Looking at the magic function for key in Part I, we see that its performance depends on the following APL primitives, listed with information on when they were last improved (or when they will be improved):

expression factor version
⍋i 2-18 12.1
⎕DR 1-3.8 14.1
⍳⍨x 2-4 14.1
⍳⍨i 3-6 14.1
↑x 5-12 15.0
⊂[a]x 1-1.75 15.0
b⊂[⎕IO]x 1.3-42 14.1

Key was introduced in version 14.0 and x{⍺,f⌿⍵}⌸y is currently computed by the general case. Comparing the speed in version 14.0 to 15.0 as of June 2015:

   x←?1e6⍴5e4
   y←?1e6⍴0

   1 1 cmpx 'x{⍺,+/⍵}⌸y'    ⍝ 14.0
0.1735

   1 1 cmpx 'x{⍺,+/⍵}⌸y'    ⍝ 15.0
0.12855

   0.1735 ÷ 0.12855
1.34967

a factor of 1.3 improvement without touching the key code. Special code had been planned for {⍺,f/⍵}⌸, and we can get an idea of the amount of speed up:

   cmpx 'x{⍺,+/⍵}⌸y' '(∪x),⍤0⊢x{+/⍵}⌸y'    ⍝ 15.0
 x{⍺,+/⍵}⌸y       → 1.25E¯1 |   0% ⎕⎕⎕⎕⎕⎕⎕⎕⎕⎕⎕⎕⎕⎕⎕⎕⎕⎕⎕⎕⎕⎕⎕⎕⎕⎕⎕⎕⎕
 (∪x),⍤0⊢x{+/⍵}⌸y → 1.16E¯2 | -91% ⎕⎕⎕

Perhaps the special code for {⍺,f/⍵}⌸ can be a magic function?

Magic functions also benefit from past improvements. The primitive ⍕b (in the Suggestivity subsection below) has a magic function implementation: MAGIC("(¯1+2×≢⍵)⍴(2 2⍴'0 1 ')[⍵;]⊣⎕io←0"). Then I thought, why not get an extra level of performance by doing it in native C? Benchmarks done after that work showed that the native C implementation was faster by a factor of 25 but the magic function was faster by a factor of 40. What happened? On reflection, the speed of the code depends crucially on the speed of x[b;…;] and it turned out that x[b;…;] was previously sped up (version 13.2). Apparently the x[b;…;] code is faster than a casually-written C program.

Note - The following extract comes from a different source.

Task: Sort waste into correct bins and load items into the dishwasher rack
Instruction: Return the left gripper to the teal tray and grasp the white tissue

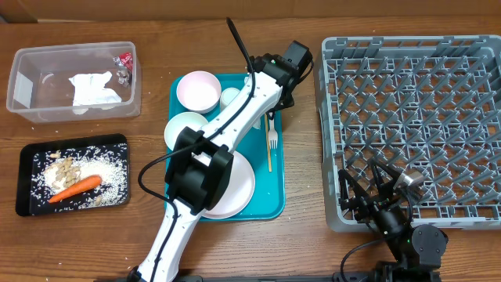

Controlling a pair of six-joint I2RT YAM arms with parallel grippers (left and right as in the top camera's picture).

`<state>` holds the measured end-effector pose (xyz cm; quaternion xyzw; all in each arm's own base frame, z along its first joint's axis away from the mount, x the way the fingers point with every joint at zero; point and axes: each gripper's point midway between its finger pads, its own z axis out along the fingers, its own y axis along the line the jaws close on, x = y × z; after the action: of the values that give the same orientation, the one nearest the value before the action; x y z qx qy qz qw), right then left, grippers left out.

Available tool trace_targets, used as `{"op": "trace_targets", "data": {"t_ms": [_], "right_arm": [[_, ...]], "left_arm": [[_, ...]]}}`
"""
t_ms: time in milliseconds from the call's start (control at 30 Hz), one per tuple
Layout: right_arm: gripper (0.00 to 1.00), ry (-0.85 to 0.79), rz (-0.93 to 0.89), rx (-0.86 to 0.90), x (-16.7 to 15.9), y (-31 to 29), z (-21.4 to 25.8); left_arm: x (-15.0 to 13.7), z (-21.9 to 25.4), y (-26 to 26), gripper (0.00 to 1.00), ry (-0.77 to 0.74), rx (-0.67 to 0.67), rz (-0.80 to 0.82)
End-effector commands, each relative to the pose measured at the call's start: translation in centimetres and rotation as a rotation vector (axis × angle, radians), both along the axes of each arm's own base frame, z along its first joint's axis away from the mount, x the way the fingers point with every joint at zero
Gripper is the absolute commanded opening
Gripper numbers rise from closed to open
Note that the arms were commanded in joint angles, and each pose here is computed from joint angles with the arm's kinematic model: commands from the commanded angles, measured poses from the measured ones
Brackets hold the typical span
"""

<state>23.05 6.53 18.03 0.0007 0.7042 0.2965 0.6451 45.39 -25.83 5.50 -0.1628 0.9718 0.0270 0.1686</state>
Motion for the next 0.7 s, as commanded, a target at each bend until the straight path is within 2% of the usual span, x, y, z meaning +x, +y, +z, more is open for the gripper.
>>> {"op": "trace_targets", "data": {"t_ms": [0, 100, 333, 467, 667], "right_arm": [[1.0, 0.003, 0.006, 0.007, 0.0, 0.1, -0.3], [1.0, 0.003, 0.006, 0.007, 0.0, 0.1, -0.3], [1.0, 0.003, 0.006, 0.007, 0.0, 0.1, -0.3], [1.0, 0.003, 0.006, 0.007, 0.0, 0.1, -0.3], [1.0, 0.003, 0.006, 0.007, 0.0, 0.1, -0.3]], "left_arm": [[0.9, -0.6, 0.3, 0.67, -0.018, 0.047, -0.062], [1.0, -0.5, 0.1, 0.61, -0.021, 0.059, -0.113], [1.1, -0.8, 0.5, 0.6, -0.009, 0.12, -0.199], [1.1, -0.7, 1.3, 0.52, -0.008, 0.173, -0.219], [0.4, -0.9, 1.9, 0.51, 0.028, 0.205, -0.237]]}}
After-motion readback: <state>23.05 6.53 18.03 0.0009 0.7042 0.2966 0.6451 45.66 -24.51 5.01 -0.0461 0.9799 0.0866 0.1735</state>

Finally, I expect magic functions are prime candidates for being fed to the APL compiler when it becomes possible to do so.

APL as a Tool of Implementation

Being APL code, magic functions have the characteristic terseness of APL and all that that entails. K.E. Iverson’s 1979 Turing Lecture Notation as a Tool of Thought lists five important characteristics of notation. We examine how they play out in this context.

Ease of Expression
Notation as a Tool of Thought entitles this characteristic as “ease of expressing constructs arising in problems”, explicated as follows (§1.1):

If it is to be effective as a tool of thought, a notation must allow convenient expression not only of notions arising directly from a problem, but also of those arising in subsequent analysis, generalization, and specialization.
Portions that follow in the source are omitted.